• Aim of the task
An identical copy of the listing below is all the answer should contain.

• Data section
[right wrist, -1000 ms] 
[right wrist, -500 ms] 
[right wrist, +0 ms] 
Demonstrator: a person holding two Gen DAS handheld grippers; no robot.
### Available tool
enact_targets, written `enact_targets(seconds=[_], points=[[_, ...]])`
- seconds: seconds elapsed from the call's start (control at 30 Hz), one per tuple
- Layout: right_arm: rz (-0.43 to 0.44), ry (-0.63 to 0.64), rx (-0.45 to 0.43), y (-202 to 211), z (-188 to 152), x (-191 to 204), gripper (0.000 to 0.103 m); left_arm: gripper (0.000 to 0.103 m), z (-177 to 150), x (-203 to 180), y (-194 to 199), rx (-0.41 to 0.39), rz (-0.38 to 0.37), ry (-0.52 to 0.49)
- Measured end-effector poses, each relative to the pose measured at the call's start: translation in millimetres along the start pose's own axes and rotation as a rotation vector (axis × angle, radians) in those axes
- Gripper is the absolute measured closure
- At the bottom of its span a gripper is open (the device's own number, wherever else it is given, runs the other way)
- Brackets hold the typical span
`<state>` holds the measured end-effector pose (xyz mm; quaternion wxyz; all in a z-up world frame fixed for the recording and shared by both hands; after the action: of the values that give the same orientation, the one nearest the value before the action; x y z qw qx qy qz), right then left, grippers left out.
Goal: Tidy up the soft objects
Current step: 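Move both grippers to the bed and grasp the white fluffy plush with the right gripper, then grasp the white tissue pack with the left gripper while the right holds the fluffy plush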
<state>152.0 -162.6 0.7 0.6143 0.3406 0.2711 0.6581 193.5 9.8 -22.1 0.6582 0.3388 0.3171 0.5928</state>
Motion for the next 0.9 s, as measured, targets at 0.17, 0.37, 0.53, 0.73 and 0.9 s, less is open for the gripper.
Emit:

• Completed task
[right wrist, -1000 ms] 
[right wrist, -500 ms] 
[right wrist, +0 ms] 
Demonstrator: a person holding two Gen DAS handheld grippers; no robot.
### Available tool
enact_targets, written `enact_targets(seconds=[_], points=[[_, ...]])`
- seconds: seconds elapsed from the call's start (control at 30 Hz), one per tuple
- Layout: right_arm: rz (-0.43 to 0.44), ry (-0.63 to 0.64), rx (-0.45 to 0.43), y (-202 to 211), z (-188 to 152), x (-191 to 204), gripper (0.000 to 0.103 m); left_arm: gripper (0.000 to 0.103 m), z (-177 to 150), x (-203 to 180), y (-194 to 199), rx (-0.41 to 0.39), rz (-0.38 to 0.37), ry (-0.52 to 0.49)
- Measured end-effector poses, each relative to the pose measured at the call's start: translation in millimetres along the start pose's own axes and rotation as a rotation vector (axis × angle, radians) in those axes
- Gripper is the absolute measured closure
- At the bottom of its span a gripper is open (the device's own number, wherever else it is given, runs the other way)
- Brackets hold the typical span
`<state>` holds the measured end-effector pose (xyz mm; quaternion wxyz; all in a z-up world frame fixed for the recording and shared by both hands; after the action: of the values that give the same orientation, the one nearest the value before the action; x y z qw qx qy qz), right then left, grippers left out.
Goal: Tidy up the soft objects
Current step: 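Move both grippers to the bed and grasp the white fluffy plush with the right gripper, then grasp the white tissue pack with the left gripper while the right holds the fluffy plush
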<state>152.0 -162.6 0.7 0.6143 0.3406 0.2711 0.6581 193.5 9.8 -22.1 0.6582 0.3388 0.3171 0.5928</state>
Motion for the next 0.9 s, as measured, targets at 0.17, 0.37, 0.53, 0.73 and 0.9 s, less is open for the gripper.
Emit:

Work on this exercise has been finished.